Le Lézard
Classified in: Oil industry, Covid-19 virus
Subject: PER

Concerned Shareholder of CF Energy Corp. Announces Mailing of Information Circular and Proposed Nominees for Board of Directors


TORONTO, Oct. 15, 2020 /CNW/ - 11882716 Canada Inc. (the "Concerned Shareholder") today announces that it has filed its information circular (the "Information Circular") and related materials (collectively, the "Meeting Materials") under the CF Energy Corp. ("CF Energy" or the "Company") profile on SEDAR at www.sedar.com. The Meeting Materials have been mailed to the Company's shareholders (the "Shareholders") in connection with the annual general meeting of the Shareholders (the "Meeting") of the Company that will be held on October 29, 2020 at 10:00 a.m. (Toronto time).

Vote FOR Long-Term Value Creation at CF Energy Corp. ? Vote FOR the New Slate of Directors

On February 22, 2019, CF Energy Corp. announced that Mr. Huajun Lin, the Company's Founder, Chief Executive Officer, Chairman, and controlling Shareholder, would resign from his positions with the Company due to health reasons. In the same press release, the Company's board of directors (the "Board") announced that Mr. Lin's daughter, Ms. Ann Siyin Lin, had been appointed by the Board as the new CEO and Chair of the Company, without any description as to the process undertaken to identify a new CEO and Chair of the Company.

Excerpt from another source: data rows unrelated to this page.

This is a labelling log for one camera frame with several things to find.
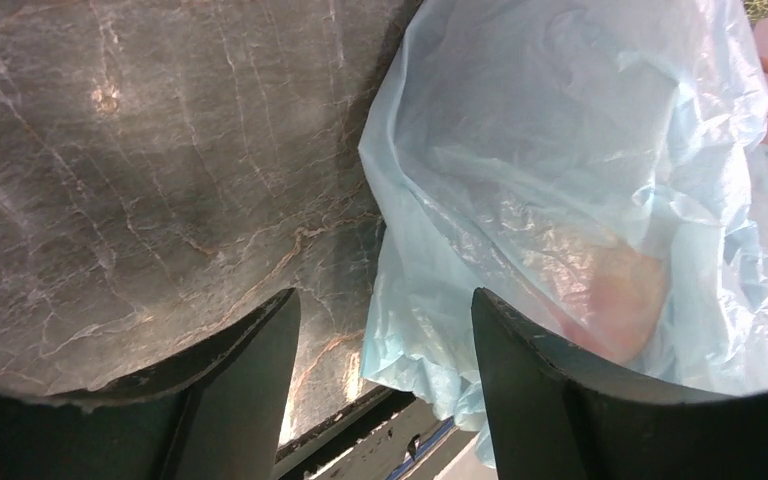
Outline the light blue plastic bag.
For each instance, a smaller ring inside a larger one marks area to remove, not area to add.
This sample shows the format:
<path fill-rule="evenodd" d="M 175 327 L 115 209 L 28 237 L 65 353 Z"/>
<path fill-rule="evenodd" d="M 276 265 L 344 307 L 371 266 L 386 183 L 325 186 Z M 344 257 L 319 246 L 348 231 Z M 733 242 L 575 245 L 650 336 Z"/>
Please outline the light blue plastic bag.
<path fill-rule="evenodd" d="M 359 143 L 386 230 L 361 371 L 496 464 L 474 291 L 563 337 L 597 247 L 667 293 L 627 366 L 768 390 L 768 86 L 739 1 L 426 1 Z"/>

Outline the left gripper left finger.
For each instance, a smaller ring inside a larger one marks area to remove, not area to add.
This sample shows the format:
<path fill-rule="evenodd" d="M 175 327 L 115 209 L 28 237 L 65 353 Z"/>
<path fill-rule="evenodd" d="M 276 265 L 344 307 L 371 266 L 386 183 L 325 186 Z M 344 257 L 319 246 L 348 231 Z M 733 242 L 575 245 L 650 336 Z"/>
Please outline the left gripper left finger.
<path fill-rule="evenodd" d="M 299 295 L 95 390 L 0 392 L 0 479 L 268 479 L 297 353 Z"/>

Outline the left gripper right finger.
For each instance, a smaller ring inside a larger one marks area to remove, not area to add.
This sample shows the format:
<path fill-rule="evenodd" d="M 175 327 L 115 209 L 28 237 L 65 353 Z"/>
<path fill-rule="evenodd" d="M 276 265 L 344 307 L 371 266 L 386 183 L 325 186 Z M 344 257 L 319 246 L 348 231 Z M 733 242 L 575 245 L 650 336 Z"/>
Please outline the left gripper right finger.
<path fill-rule="evenodd" d="M 569 342 L 492 291 L 471 317 L 502 479 L 768 479 L 768 392 L 649 377 Z"/>

Since the resignation of Mr. Lin and the appointment of Ms. Lin as CEO and Chair, the Company's share price has steadily declined. A mere glance at a graph of the Company's stock price since Ms. Lin's appointment reveals that the Company's declining share price is not attributable to the COVID-19 pandemic. Rather, this steady trend of value destruction is reflective of the inability of the current Board and management to lead CF Energy toward continued success. It is my belief that Ms. Lin is not qualified to lead CF Energy and that the Board has failed in its responsibility to act in the interests of ALL Shareholders by apparently forgoing the search for a qualified CEO and Chairman in favour of appointing the daughter of the Company's controlling Shareholder to lead CF Energy.

CEO suspected of forgery and intentional non-cooperation in the Lin estate dispute

Multiple witnesses have testified that the signature on the will submitted by Ms. Siyin Lin was forged. According to the statement made on behalf of Ms. He Mingfei by her counsel (an unofficial translation of which is attached as Appendix A.1 to the Information Circular, with the original statement attached as Appendix A.2 to the Information Circular), during the course of the litigation, Ms. Lin submitted a will, purported to be that of Mr. Lin, to the court where multiple witnesses have testified on the forgery of Mr. Huajun Lin's signature.  Furthermore, and again according to the statement of Ms. He Mingfei, it appears that Ms. Lin has purposely prolonged the litigation by refusing to cooperate with the court's efforts to determine the precise number of shares held by Mr. Lin's estate. The Concerned Shareholder is suspicious of Ms. He Mingfei's action since the management circular of 2019 had established the precise number of shares held by Mr. Lin's estate to be  "34,683,500" and so the Concerned Shareholder believes that unless the estate has been inappropriately managed and accessed by Ms. Lin or other parties, the number should have remained the same this year as well. Indeed,  according to the statement of Ms. He Mingfei, her and her legal counsel have the intention to take future legal actions against Ms. Lin for any of her legal responsibilities in regard with the forged documents in the inheritance dispute case.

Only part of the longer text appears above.